Какие бы возражения ни вызывал в высшей степени непривлекательный характер Чайльд-Гарольда, он был, во всяком случае, настоящим рыцарем — «не трактирным слугой, а тамплиером».[17] Между прочим, я подозреваю, что сэр Тристрам и сэр Ланселот были тоже не лучше, чем они могли быть, при том, что это персонажи высокопоэтические и настоящие рыцари «без страха», хотя и не «без упрека». Если история установления «Ордена Подвязки»[18] не вымысел, то, значит, рыцари этого ордена уже несколько столетий носят знак графини Сэлисбери, отнюдь не блиставшей доброй славой. Вот правда о рыцарстве. Берку не следовало сожалеть о том,[19] что времена рыцарства прошли, хотя Мария-Антуанетта[20] была так же целомудренна, как и большинство тех, во славу которых ломались копья и рыцарей сбрасывали с коней.

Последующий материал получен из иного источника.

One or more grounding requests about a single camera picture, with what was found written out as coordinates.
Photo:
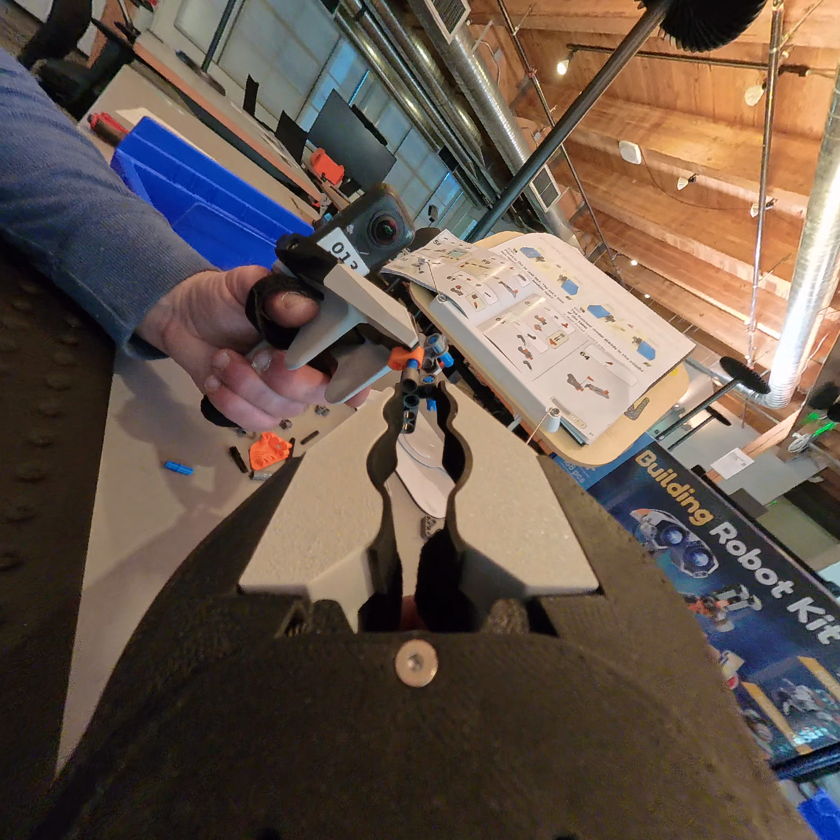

За время от Баярда[21] до сэра Джозефа Бенкса,[22] самого целомудренного и знаменитого рыцаря старых и новых времен, мы найдем очень мало исключений из этого правила, и я боюсь, что при некотором углублении в предмет мы перестанем сожалеть об этом чудовищном маскараде средних веков.
Теперь я предоставляю Чайльд-Гарольду продолжать свою жизнь таким, каков он есть. Было бы приятнее и, конечно, легче изобразить более привлекательный характер. Было бы легко притушить его недостатки, заставить его больше делать и меньше говорить, но он предназначался отнюдь не для того, чтобы служить примером. Скорее следовало бы учиться на нем тому, что ранняя развращенность сердца и пренебрежение моралью ведут к пресыщенности прошлыми наслаждениями и разочарованию в новых, и красоты природы, и радость путешествий, и вообще все побуждения, за исключением только честолюбия — самого могущественного из всех, потеряны для души, так созданной, или, вернее, ложно направленной. Если бы я продолжил поэму, образ Чайльда к концу углубился бы, потому что контур, который я хотел заполнить, стал бы, за некоторыми отклонениями, портретом современного Тимона[23] или принявшего поэтическую форму Зелуко.[24]